Zip World’s £2-million Tree Top Explorer proposal would see a series of four zip rail routes installed under the tree canopy, reached by a spiral staircase, with suspended walkways in-between. 

The ride will deliver “the unique feeling of gliding through the trees,” says the applicant, “allowing riders to explore and experience Hangingcliff Wood and the World Heritage Site from a bird’s-eye view”. 

The project involves the felling of some 30 trees and the erection of steel supports for the ride, as well as a 95-space car park. 

Plans for a much bigger tobaggan ride were withdrawn by Zip World in 2022. 

Zip World, which runs several adventure activity sites in Wales and two in England,  says that it has taken on board feedback from planning officers and consultees. It says that on principle,  the attraction is entirely reversible, with no permanent impact save for any marks left by the suspension wires on tree bark. 

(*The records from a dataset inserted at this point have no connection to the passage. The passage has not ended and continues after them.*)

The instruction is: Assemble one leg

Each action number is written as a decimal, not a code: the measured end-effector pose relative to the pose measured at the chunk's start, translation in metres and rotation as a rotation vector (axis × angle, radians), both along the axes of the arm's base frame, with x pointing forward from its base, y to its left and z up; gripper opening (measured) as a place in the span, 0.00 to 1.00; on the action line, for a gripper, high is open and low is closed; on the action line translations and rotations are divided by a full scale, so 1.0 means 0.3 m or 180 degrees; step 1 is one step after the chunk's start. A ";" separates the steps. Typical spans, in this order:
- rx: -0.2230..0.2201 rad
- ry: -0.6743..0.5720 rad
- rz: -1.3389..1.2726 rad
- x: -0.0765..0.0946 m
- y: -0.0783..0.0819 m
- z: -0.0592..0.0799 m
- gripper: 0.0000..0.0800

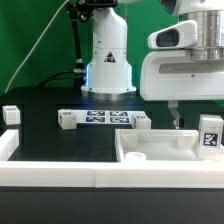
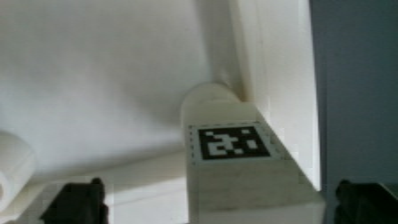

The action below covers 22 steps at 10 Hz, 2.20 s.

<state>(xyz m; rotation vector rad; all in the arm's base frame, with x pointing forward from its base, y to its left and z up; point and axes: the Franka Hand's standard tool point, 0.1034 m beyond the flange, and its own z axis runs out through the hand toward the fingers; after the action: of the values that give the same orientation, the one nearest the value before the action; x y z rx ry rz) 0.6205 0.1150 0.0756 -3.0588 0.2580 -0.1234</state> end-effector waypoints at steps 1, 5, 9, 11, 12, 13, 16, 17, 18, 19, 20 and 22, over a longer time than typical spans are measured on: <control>0.0001 0.0001 -0.0012 0.000 0.000 0.000 0.80; 0.0017 0.0009 -0.0156 0.000 0.001 0.000 0.36; 0.0145 0.0098 -0.1597 -0.005 0.011 -0.003 0.36; 0.0248 0.0131 -0.2474 -0.007 0.013 -0.004 0.36; 0.0311 0.0156 -0.2874 -0.007 0.015 -0.006 0.36; 0.0367 0.0198 -0.3377 -0.007 0.020 -0.006 0.36; 0.0488 0.0268 -0.4482 -0.005 0.026 -0.006 0.36; 0.0540 0.0317 -0.4790 -0.005 0.025 -0.006 0.36; 0.0612 0.0371 -0.5189 -0.003 0.022 -0.007 0.36; 0.0641 0.0390 -0.5373 -0.002 0.021 -0.007 0.36; 0.0661 0.0409 -0.5459 -0.002 0.020 -0.007 0.36; 0.0734 0.0476 -0.5767 0.000 0.015 -0.006 0.36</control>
Offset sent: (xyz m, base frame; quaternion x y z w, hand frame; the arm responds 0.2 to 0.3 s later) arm 0.0000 0.0000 0.0000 0.0000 0.0000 0.0799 0.9968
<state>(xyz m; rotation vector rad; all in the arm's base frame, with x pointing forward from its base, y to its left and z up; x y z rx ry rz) 0.6205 0.1195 0.0739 -1.6091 2.5006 0.0632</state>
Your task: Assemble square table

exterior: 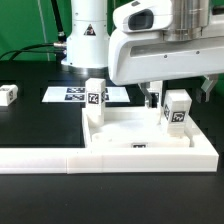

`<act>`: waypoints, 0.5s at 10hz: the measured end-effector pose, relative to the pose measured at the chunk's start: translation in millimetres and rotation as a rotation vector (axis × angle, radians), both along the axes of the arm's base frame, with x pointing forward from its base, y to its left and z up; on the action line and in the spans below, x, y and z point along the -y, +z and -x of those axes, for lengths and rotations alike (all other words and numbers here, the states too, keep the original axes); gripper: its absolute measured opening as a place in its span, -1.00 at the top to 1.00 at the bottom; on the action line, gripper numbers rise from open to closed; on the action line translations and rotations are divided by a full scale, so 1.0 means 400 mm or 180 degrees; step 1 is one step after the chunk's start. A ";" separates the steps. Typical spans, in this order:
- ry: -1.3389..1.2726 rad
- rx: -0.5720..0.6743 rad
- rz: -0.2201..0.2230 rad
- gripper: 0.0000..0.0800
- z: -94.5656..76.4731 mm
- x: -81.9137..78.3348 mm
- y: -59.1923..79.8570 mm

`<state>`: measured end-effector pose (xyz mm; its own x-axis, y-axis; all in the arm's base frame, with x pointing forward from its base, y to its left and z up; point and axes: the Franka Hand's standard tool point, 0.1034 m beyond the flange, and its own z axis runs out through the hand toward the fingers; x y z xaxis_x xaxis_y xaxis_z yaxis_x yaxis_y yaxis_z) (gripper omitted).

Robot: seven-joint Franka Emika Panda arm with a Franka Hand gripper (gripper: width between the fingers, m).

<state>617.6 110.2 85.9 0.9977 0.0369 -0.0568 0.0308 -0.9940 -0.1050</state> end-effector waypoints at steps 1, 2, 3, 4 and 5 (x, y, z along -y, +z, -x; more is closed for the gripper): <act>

But the plans, while scaled back, have continued to face staunch opposition from residents on both sides of the Tamar. Local people’s concerns include the increase in traffic on the narrow roads, and the noise that might come from the adventure course. 

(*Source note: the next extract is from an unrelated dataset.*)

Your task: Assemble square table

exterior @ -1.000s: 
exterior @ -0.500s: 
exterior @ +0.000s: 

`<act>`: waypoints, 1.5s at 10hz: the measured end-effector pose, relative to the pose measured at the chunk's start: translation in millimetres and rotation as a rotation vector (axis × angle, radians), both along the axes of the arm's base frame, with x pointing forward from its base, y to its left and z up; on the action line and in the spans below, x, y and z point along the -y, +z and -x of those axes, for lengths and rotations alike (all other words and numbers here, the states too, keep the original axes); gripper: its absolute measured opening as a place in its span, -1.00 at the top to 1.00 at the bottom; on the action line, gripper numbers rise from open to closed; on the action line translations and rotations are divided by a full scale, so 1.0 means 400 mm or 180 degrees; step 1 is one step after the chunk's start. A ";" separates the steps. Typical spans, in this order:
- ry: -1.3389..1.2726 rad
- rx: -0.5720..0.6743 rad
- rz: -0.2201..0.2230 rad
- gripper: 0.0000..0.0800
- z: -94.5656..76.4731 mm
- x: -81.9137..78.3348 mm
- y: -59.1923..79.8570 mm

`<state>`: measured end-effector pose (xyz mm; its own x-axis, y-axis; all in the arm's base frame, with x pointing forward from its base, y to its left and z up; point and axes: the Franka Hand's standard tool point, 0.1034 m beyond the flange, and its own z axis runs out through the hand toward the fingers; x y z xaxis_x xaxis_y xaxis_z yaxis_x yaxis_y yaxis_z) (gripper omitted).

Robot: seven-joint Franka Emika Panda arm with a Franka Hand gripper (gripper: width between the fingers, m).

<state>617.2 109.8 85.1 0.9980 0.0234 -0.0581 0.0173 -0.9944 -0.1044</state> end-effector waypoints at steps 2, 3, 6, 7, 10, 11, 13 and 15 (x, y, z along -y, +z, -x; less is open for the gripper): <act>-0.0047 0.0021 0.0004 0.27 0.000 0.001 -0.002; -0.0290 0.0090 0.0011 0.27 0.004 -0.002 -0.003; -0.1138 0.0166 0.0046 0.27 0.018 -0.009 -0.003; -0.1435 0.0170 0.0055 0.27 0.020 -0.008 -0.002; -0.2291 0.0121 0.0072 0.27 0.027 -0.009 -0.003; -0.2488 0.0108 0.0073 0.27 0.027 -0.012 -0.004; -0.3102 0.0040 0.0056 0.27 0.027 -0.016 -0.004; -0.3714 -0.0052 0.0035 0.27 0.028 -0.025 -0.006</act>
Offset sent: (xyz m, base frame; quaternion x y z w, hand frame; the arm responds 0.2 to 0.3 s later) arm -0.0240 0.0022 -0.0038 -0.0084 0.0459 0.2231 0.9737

Calstock Parish Council has submitted a recommendation of objection to the project: Gulworthy Parish Council were due to discuss the application at their meeting this week. 

The plans have also been scrutinised – and criticised – by statutory bodies such as the Devon Wildlife Trust (DWT) and the local flood authority. DWT’s response to the plans focuses on the Greater Horseshoe Bat, a rare species which is declining in number in the UK. 

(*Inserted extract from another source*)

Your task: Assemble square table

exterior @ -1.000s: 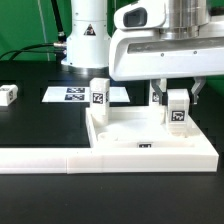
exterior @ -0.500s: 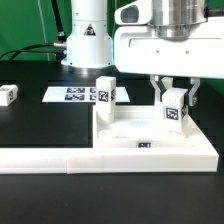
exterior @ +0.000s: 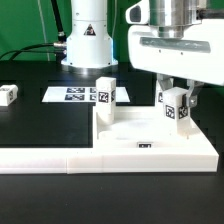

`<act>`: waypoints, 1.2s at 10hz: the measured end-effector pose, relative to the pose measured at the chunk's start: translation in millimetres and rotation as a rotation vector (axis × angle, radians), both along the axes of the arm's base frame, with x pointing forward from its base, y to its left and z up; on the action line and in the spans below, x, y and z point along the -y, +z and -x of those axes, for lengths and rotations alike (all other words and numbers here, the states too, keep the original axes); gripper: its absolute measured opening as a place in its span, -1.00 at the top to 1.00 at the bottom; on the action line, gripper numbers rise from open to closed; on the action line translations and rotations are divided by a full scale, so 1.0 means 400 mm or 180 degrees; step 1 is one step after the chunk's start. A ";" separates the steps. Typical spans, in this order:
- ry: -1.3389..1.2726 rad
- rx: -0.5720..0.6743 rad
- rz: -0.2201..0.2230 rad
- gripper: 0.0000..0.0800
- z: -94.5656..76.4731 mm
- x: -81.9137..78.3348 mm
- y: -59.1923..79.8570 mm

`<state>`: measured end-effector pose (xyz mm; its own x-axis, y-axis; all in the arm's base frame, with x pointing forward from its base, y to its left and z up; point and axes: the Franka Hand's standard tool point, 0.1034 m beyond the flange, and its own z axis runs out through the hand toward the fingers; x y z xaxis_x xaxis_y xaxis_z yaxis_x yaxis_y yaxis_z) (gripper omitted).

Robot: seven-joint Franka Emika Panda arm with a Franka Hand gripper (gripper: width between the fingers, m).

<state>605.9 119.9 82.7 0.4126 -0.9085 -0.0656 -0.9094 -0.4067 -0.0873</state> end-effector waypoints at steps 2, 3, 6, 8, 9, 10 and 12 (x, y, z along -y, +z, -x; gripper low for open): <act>-0.0448 -0.0051 -0.0042 0.27 0.001 -0.009 -0.004; -0.0664 -0.0073 -0.0058 0.27 0.002 -0.013 -0.006; -0.1101 -0.0118 -0.0123 0.27 0.000 -0.017 -0.007; -0.0934 -0.0103 -0.0118 0.27 0.001 -0.018 -0.007; -0.0748 -0.0087 -0.0108 -0.15 0.002 -0.017 -0.008; -0.0644 -0.0078 -0.0102 -0.51 0.002 -0.017 -0.008; -0.0051 -0.0024 -0.0067 -0.59 0.004 -0.016 -0.012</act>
Offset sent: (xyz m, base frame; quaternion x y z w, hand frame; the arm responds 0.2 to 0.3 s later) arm 0.0048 0.0055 -0.0045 -0.0004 0.0028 0.1623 0.9867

Zip World has come under fire for what the trust describes as “inadequate” surveys of the local bat activity and habitat. The trust feels that the assessments of the potential impact on wildlife that have been provided cannot be relied upon because “there are too many unknowns in the assessment process”. 

Meanwhile, the local flood authority has stated its objection and criticises the applicant for carrying out fewer tests than would be required to accord with policy, as well as for using rainfall data that is out of date. 

The tree officer says that the plans describe well the opportunity to manage the woodland in a positive way, with the potential for regeneration of native species. But they say that the “significant absence of detailed information” on critical aspects of the construction of the site is of concern, and argue that there must be “full confidence that no harm will be done” before a decision is made. 

At a recent meeting of Calstock Parish Council, some councillors said that they could see the benefits of the project to local tourism and business, but as a whole the Council decided to recommend objection to the proposal, on the grounds of noise, traffic generation and conservation. 

Zip World says that the woodland setting provides a natural sound-baffling effect, and it is “unlikely that the proposed development would have any significant additional effect on tranquillity over any significant distance”. 

A period of public consultation was set to end on Thursday, February 8.

The plans can be viewed on West Devon Borough Council’s online planning page by using ref 4165/23/FUL.